Dimension of the basis $\{x \otimes y + y \otimes x\}$

Question

I'm trying to prove that the annihilator of $I = \left<x \otimes y - y \otimes x \right>$ is $\left<x \otimes y + y \otimes x \right>$. To do this I am trying to compare dimensions. So if $\{x_i \otimes x_j -x_j \otimes x_i \mid x_i,x_j \in V\}$ where $V$ is an n dimensional vector space is a basis for $I$, which has dimension $ \binom {n} {2}$, then $\{x^*_i \otimes x^*_j + x^*_j \otimes x^*_i \mid x^*_i,x^*_j \in V^*\}$ has dimension $ \binom {n+1}{2}$ and thus forms a basis for $I^{\perp}$. I'm struggling to work out the dimension of $\{x^*_i \otimes x^*_j + x^*_j \otimes x^*_i \mid x^*_i,x^*_j \in V^*\}$ and am not too sure how to count the elements.

Answer 1

How can you choose $x_i^*,x_j^*$ among the elements of the dual basis?

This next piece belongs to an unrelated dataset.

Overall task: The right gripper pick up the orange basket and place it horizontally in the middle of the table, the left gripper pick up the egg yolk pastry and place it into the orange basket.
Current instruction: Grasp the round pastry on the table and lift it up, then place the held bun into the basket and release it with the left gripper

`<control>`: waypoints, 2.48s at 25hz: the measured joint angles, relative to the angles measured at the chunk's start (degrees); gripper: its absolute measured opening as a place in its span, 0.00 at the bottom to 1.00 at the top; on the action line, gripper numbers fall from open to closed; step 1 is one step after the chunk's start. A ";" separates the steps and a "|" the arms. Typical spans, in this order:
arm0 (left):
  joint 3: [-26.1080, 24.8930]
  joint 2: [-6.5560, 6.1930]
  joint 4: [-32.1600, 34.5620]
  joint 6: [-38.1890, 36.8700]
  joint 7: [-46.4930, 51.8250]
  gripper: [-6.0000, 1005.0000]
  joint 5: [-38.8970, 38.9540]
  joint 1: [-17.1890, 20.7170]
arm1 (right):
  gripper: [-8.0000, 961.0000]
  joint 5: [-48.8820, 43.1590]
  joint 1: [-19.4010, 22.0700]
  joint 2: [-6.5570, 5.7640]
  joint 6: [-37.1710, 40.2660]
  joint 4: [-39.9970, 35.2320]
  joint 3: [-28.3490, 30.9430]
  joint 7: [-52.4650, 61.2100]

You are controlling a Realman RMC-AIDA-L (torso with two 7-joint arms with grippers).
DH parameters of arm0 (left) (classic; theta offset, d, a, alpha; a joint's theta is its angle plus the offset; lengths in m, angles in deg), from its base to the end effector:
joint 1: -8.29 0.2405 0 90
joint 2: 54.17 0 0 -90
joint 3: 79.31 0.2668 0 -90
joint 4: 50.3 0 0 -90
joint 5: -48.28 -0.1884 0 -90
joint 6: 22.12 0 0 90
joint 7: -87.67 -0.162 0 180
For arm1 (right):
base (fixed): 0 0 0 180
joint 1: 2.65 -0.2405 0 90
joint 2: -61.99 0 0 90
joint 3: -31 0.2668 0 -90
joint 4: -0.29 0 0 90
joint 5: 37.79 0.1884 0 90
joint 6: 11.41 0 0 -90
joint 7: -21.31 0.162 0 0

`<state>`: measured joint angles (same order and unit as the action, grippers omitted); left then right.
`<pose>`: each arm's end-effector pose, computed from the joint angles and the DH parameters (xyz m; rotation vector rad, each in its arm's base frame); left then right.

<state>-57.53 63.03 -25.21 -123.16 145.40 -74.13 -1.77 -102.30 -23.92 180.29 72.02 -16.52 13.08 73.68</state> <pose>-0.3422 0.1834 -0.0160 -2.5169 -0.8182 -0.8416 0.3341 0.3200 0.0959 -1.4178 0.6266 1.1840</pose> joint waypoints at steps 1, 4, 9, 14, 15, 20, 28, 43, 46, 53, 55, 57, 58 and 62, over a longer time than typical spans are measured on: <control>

Well, they can either be different, which gives you $\binom{n}{2}$ elements, or you can have $x_i^*=x_j^*$, giving you $n$ more possibilities, so $$\dim\{x^*_i \otimes x^*_j + x^*_j \otimes x^*_i \mid x^*_i,x^*_j \in V^*\} = \binom{n}{2} + n.$$ Now, $$\binom{n}{2} + \left(\binom{n}{2} + n\right) = n(n-1) + n = n^2 = \dim V^{\otimes2},$$ and you are done.